■ What the task asks ■
For each line of the data below that contains "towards", return that line.

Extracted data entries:
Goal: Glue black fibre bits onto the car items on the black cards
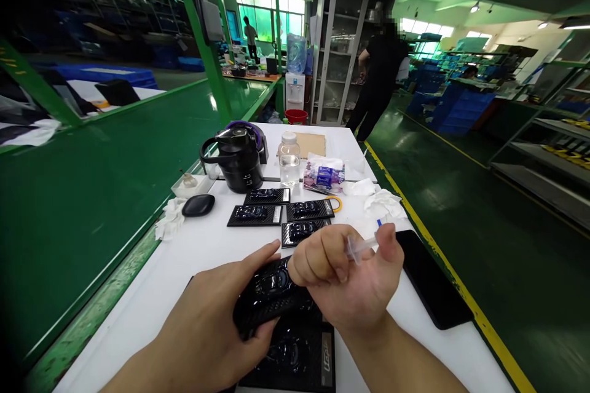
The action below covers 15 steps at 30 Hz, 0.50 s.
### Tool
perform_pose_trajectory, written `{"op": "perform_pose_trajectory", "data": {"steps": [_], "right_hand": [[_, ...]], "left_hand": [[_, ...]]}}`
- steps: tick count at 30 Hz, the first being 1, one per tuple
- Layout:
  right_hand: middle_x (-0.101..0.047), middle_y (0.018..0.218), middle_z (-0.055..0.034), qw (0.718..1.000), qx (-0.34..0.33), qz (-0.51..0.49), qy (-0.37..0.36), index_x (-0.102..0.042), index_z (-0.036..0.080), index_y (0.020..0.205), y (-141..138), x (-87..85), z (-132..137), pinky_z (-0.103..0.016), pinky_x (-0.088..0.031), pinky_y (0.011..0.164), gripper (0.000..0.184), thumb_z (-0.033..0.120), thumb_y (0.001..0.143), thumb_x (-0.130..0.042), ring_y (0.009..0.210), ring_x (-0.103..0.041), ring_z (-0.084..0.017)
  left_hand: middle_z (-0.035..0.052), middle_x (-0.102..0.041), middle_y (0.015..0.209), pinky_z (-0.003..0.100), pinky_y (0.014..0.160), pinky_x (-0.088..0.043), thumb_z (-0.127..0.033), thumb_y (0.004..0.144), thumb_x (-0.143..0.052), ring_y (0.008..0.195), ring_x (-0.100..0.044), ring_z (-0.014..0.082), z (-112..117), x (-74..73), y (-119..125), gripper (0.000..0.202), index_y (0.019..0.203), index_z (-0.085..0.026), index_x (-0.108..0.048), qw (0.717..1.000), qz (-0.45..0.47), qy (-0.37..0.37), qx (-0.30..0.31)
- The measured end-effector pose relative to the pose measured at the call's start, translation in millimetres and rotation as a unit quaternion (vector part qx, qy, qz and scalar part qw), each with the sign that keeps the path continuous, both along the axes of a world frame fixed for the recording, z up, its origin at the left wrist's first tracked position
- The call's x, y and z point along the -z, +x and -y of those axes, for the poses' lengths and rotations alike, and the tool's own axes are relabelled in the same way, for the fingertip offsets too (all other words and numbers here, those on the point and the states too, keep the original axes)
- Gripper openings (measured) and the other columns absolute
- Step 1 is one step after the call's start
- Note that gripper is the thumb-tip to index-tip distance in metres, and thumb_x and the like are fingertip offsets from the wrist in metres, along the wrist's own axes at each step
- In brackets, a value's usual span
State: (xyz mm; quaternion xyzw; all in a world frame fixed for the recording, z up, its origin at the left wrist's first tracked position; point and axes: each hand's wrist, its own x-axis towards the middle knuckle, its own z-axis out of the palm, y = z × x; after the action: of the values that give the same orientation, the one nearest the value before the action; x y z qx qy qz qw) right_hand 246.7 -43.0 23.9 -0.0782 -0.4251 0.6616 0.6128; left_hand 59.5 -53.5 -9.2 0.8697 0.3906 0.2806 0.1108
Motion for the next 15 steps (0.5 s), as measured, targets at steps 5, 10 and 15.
{"op": "perform_pose_trajectory", "data": {"steps": [5, 10, 15], "right_hand": [[-0.019, 0.044, 0.0053, 1.0, -0.012, -0.008, 0.026, -0.027, 0.022, 0.051, 0.2, 6.3, -2.6, -0.03, -0.021, 0.045, 0.067, 0.079, 0.087, -0.034, 0.041, -0.021, -0.012], [-0.021, 0.045, 0.0055, 0.999, -0.007, -0.016, 0.033, -0.029, 0.022, 0.052, -0.1, 9.1, -3.6, -0.03, -0.02, 0.045, 0.064, 0.075, 0.089, -0.036, 0.042, -0.021, -0.012], [-0.02, 0.045, 0.0056, 0.999, -0.01, -0.012, 0.029, -0.03, 0.022, 0.052, -0.5, 11.7, -4.8, -0.03, -0.02, 0.045, 0.064, 0.075, 0.088, -0.037, 0.042, -0.021, -0.011]], "left_hand": [[0.0038, -0.072, 0.103, 0.036, 0.066, -0.06, -0.023, 0.071, -0.057, 0.081, -0.072, 0.0233, 0.4, 1.2, 1.1, 0.082, 0.147, -0.027, -0.027, 1.0, -0.001, 0.018, -0.004], [0.0026, -0.073, 0.1, 0.035, 0.065, -0.06, -0.024, 0.072, -0.057, 0.078, -0.072, 0.0219, 0.5, 1.2, 1.1, 0.079, 0.146, -0.027, -0.028, 1.0, -0.009, 0.026, -0.008], [0.0026, -0.073, 0.099, 0.034, 0.066, -0.06, -0.024, 0.071, -0.058, 0.079, -0.073, 0.0219, 1.2, 2.0, 0.2, 0.079, 0.145, -0.026, -0.03, 0.999, -0.013, 0.035, -0.013]]}}
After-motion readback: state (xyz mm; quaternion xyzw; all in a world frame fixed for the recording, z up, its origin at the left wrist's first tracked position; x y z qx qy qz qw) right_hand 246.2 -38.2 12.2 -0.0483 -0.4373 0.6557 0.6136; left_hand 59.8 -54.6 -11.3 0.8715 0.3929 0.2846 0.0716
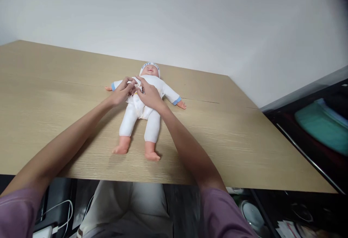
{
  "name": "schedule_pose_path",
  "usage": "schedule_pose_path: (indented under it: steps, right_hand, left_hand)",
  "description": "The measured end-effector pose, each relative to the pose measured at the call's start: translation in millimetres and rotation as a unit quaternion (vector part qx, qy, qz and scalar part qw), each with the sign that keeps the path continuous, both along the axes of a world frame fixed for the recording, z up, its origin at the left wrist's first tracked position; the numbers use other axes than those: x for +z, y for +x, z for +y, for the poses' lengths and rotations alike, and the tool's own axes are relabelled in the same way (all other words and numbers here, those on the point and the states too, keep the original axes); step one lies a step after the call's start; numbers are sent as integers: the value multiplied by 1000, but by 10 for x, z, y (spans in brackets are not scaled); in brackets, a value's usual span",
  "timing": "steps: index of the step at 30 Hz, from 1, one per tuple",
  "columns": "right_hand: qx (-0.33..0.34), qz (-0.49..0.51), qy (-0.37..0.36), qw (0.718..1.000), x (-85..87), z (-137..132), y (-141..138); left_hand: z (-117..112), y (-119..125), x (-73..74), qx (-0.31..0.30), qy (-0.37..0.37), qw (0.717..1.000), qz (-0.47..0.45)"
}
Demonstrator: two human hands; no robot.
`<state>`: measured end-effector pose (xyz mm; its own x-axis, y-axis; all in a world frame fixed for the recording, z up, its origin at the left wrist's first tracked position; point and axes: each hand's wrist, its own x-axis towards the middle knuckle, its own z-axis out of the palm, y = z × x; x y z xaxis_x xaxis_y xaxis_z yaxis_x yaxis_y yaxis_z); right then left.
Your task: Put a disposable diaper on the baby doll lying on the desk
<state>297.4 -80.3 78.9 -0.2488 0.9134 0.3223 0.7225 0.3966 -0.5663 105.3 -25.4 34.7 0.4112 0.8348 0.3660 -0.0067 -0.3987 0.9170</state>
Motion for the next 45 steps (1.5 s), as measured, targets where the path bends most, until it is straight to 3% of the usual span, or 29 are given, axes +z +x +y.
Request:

■ Task output ■
State: (xyz mm; quaternion xyzw; all in a world frame fixed for the recording, z up, its origin at the left wrist's first tracked position; point and axes: each hand's wrist, its own x-axis towards the middle knuckle, its own z-axis out of the palm, y = z × x; after the action: of the values that give the same orientation, the one nearest the value before the action; x y z qx qy qz qw) right_hand 246.7 -43.0 23.9 -0.0782 -0.4251 0.6616 0.6128; left_hand 59.5 -53.5 -9.2 0.8697 0.3906 0.2806 0.1108
`<state>`: measured end-effector pose (xyz mm; its own x-axis, y-axis; all in a world frame fixed for the recording, z up, its origin at the left wrist's first tracked position; point and axes: each hand's wrist, its own x-axis towards the middle knuckle, its own z-axis out of the palm, y = z × x; x y z xaxis_x xaxis_y xaxis_z yaxis_x yaxis_y yaxis_z); right then left.

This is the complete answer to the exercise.